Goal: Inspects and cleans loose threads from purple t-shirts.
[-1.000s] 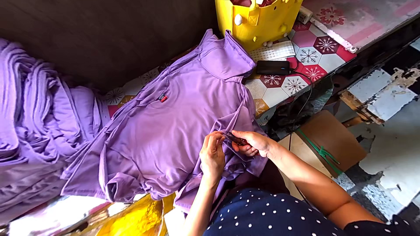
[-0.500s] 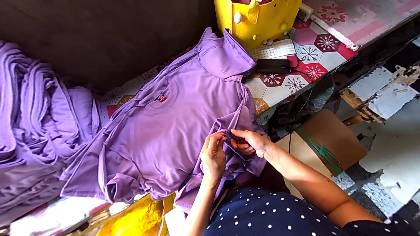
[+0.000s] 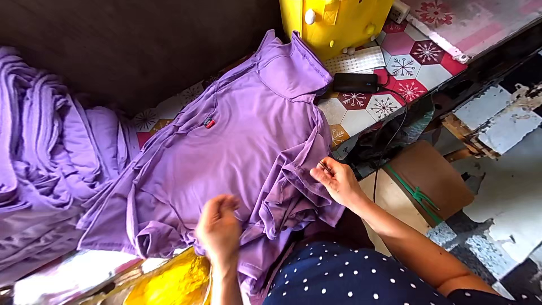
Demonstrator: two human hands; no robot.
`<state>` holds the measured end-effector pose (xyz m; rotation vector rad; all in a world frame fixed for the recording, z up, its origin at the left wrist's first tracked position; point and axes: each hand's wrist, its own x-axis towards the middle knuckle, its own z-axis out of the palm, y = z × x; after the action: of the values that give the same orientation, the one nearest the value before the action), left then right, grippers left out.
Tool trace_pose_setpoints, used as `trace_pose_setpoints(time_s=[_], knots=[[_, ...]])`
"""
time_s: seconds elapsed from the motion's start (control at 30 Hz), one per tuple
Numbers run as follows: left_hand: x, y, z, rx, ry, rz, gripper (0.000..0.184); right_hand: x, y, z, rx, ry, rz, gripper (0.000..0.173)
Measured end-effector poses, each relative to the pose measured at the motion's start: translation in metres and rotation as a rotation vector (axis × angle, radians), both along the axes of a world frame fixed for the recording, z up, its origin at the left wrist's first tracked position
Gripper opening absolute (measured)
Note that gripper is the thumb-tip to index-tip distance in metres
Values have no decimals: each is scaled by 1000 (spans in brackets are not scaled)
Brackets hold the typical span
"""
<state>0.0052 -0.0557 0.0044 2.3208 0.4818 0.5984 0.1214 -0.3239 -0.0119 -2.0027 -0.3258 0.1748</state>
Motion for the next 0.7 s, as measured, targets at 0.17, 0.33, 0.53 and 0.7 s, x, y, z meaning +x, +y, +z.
trace_pose_setpoints(time_s=[0.17,0.33,0.53,0.7], knots=[[-81,89,22,213,497,635,52,-23,3,-28,-25,-175,-40,47],[-13,-7,21,-21,-5,11,24,-27,14,-29,221,-42,-140,22],[58,-114,-18,68,117,-339,49,-24,5,-29,226,60,-168,21],[55,-108,-18,-2,122,-301,27,-23,-9,-22,232,179,-129,33]])
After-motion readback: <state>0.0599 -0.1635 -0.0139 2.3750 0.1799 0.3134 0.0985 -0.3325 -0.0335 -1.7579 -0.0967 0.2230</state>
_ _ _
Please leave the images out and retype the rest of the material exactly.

COMPLETED TASK:
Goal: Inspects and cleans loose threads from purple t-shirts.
[-1.000s] 
[-0.500s] 
[+0.000s] 
Demonstrator: two human hands; no robot.
`<state>` holds the measured end-effector pose (xyz m; rotation vector rad; all in a world frame fixed for the recording, z up, its origin at the left wrist's first tracked position; point and axes: each hand's wrist, its own x-axis towards the middle knuckle, its own z-axis out of the palm, y = z × x; after the action: of the values that give the same orientation, the one nearest the value before the action), left then right, grippers left out.
Tool trace_pose_setpoints, used as `trace_pose_setpoints(time_s=[_], knots=[[_, ...]])`
"""
time_s: seconds elapsed from the motion's start (control at 30 Hz), one per tuple
Numbers run as follows: left_hand: x, y, z, rx, ry, rz, gripper (0.000..0.184); right_hand: x, y, z, rx, ry, rz, gripper (0.000..0.173)
Measured end-effector poses, each relative to the pose measured at the motion's start: translation in metres and rotation as a rotation vector (axis × angle, radians), both along the axes of a world frame fixed for the recording, z up, its origin at the left wrist's first tracked position
Gripper opening absolute (measured)
Note that gripper is the thumb-tip to index-tip distance in metres
Values have no decimals: each is scaled by 1000 (spans in brackets are not scaled)
Brackets hold the typical span
"""
<state>0.0052 -0.0557 0.0044 2.3208 0.4818 0.5984 0.1214 -0.3239 -0.0119 -2.0027 -0.3258 0.1748</state>
Motion for the next 0.7 s, as measured, targets at 0.17, 0.33, 0.53 and 0.7 s, x, y, z meaning +x, +y, +z.
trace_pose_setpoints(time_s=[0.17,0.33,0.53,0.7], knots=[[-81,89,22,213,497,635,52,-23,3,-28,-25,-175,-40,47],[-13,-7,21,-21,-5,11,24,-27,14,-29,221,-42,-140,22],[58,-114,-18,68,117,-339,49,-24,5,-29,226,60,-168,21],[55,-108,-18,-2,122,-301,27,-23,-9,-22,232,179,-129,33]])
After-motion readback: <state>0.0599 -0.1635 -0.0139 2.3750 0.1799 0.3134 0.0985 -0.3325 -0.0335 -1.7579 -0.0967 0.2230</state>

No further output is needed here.